# What to produce:
Starting at the line that contains "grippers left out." and ending at the line that contains "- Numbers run", the lines below are to be given again exactly, with nothing added.

-.-.-

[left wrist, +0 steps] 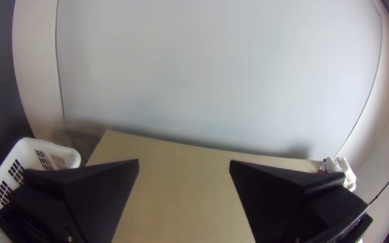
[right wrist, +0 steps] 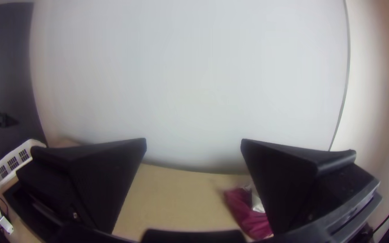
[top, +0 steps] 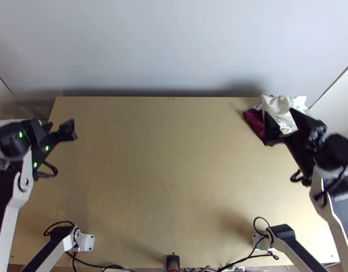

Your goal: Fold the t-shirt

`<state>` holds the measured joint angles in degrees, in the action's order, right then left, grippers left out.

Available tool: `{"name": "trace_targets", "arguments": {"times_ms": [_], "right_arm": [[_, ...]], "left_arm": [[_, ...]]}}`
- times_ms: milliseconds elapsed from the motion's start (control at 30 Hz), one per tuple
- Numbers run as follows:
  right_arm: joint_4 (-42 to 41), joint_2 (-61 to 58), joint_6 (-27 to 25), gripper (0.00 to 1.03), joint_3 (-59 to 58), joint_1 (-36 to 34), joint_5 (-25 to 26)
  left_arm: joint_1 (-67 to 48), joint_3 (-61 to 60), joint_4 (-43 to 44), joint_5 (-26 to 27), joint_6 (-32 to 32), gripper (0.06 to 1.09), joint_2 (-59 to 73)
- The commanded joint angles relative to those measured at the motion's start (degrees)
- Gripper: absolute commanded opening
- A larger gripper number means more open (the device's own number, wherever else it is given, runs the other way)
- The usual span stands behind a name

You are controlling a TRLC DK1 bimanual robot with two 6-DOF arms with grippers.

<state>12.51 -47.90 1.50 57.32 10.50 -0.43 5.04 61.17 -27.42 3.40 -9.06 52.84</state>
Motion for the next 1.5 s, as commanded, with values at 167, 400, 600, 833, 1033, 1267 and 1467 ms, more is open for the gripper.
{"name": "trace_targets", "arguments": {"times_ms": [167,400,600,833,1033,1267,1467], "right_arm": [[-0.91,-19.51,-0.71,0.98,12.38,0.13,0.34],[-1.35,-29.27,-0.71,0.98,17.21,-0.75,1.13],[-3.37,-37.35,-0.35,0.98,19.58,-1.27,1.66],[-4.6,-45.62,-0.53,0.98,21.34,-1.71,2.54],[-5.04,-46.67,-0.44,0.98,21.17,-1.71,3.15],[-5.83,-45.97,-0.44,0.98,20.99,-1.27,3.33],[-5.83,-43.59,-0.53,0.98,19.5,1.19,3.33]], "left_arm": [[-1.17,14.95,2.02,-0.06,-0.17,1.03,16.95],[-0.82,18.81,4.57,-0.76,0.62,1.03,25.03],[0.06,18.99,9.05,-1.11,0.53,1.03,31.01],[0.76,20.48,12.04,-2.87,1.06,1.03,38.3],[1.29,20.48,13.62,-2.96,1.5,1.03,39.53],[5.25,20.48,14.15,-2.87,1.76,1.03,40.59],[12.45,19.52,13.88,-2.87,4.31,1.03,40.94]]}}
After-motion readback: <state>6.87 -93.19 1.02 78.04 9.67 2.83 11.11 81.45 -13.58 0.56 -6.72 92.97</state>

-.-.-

# Answer to this task:
`<state>` holds the measured joint angles in degrees, in the action's order, right then left, grippers left out.

Available tool: `{"name": "trace_targets", "arguments": {"times_ms": [_], "right_arm": [[_, ...]], "left_arm": [[_, ...]]}}`
- times_ms: milliseconds elapsed from the motion's start (control at 30 Hz), one per tuple
- Numbers run as follows:

The requested output is now complete.